YOUR TASK:
Would you pull out every line of the material that contains the string "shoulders"?
= = = = =
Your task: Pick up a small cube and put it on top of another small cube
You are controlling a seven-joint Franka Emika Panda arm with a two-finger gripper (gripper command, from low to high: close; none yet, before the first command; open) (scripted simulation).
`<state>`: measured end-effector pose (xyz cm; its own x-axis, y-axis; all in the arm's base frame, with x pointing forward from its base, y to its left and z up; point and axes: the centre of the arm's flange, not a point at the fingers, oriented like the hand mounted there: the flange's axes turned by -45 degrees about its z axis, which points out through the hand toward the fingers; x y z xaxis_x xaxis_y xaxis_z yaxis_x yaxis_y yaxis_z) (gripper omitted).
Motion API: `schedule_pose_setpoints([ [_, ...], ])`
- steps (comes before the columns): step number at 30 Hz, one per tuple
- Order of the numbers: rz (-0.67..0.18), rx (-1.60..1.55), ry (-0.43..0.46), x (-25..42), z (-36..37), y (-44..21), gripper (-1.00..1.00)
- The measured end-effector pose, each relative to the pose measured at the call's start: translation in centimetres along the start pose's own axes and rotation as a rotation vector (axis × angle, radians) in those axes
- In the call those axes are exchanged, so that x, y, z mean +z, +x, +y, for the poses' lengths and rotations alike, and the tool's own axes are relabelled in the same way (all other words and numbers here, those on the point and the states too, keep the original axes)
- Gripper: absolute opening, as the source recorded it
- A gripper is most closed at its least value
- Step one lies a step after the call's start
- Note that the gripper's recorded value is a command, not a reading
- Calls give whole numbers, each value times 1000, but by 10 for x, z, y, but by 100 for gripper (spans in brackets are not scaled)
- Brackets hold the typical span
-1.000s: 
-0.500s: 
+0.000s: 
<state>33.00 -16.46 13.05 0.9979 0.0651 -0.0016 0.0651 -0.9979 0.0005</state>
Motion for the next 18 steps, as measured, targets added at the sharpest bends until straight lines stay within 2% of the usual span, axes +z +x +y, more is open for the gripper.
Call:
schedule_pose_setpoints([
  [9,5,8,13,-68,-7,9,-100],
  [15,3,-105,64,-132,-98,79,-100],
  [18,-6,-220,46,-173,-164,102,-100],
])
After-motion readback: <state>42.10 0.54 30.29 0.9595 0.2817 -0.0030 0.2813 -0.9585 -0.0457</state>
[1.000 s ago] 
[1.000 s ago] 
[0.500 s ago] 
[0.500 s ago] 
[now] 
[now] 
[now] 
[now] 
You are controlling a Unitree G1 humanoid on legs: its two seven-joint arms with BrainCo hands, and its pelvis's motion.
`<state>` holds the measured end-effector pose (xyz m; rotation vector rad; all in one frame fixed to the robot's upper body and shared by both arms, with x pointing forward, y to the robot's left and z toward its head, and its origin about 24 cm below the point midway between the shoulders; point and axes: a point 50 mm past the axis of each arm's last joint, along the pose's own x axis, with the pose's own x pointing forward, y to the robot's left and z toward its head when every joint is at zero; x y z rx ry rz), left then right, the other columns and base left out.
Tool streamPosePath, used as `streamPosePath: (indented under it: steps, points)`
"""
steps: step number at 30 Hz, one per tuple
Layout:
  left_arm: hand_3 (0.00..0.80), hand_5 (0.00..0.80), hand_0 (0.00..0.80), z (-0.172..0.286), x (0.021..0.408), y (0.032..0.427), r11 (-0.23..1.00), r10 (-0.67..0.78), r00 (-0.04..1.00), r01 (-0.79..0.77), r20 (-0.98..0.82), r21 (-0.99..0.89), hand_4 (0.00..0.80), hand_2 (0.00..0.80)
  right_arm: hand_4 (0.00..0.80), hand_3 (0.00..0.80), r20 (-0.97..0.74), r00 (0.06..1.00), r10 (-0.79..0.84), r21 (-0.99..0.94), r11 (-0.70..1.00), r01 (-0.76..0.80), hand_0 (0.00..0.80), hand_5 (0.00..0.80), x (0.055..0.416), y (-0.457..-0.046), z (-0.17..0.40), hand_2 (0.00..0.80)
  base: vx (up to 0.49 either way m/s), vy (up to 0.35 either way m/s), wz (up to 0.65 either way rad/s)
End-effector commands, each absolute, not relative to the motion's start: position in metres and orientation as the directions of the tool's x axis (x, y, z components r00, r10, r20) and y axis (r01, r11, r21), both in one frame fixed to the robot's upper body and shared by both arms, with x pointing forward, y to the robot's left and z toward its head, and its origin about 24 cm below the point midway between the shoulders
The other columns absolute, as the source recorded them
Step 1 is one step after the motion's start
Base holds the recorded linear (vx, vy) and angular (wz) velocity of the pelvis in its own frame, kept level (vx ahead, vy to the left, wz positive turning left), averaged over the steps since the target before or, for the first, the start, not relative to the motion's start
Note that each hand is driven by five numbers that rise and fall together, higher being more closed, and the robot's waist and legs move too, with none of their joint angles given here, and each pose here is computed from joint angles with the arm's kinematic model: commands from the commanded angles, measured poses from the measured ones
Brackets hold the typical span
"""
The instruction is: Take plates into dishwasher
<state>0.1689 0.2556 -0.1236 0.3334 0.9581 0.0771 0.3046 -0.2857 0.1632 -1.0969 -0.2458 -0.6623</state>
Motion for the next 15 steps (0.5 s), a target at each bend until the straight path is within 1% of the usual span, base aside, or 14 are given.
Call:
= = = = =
WRITTEN RESPONSE:
`<state>` holds the measured end-effector pose (xyz m; rotation vector rad; all in one frame fixed to the robot's upper body and shared by both arms, with x pointing forward, y to the robot's left and z toward its head, and its origin about 24 cm below the point midway between the shoulders; point and axes: a point 50 mm past the axis of each arm's last joint, along the pose's own x axis, with the pose's own x pointing forward, y to the robot's left and z toward its head when every joint is at zero; x y z rx ry rz), left then right, the other columns and base left out.
End-effector commands, each absolute, not relative to the motion's start: position in metres and orientation as the directions of the tool's x axis (x, y, z components r00, r10, r20) and y axis (r01, r11, r21), both in one frame fixed to the robot's upper body and shared by both arms, with x pointing forward, y to the robot's left and z toward its head, and its origin about 24 cm below the point midway between the shoulders

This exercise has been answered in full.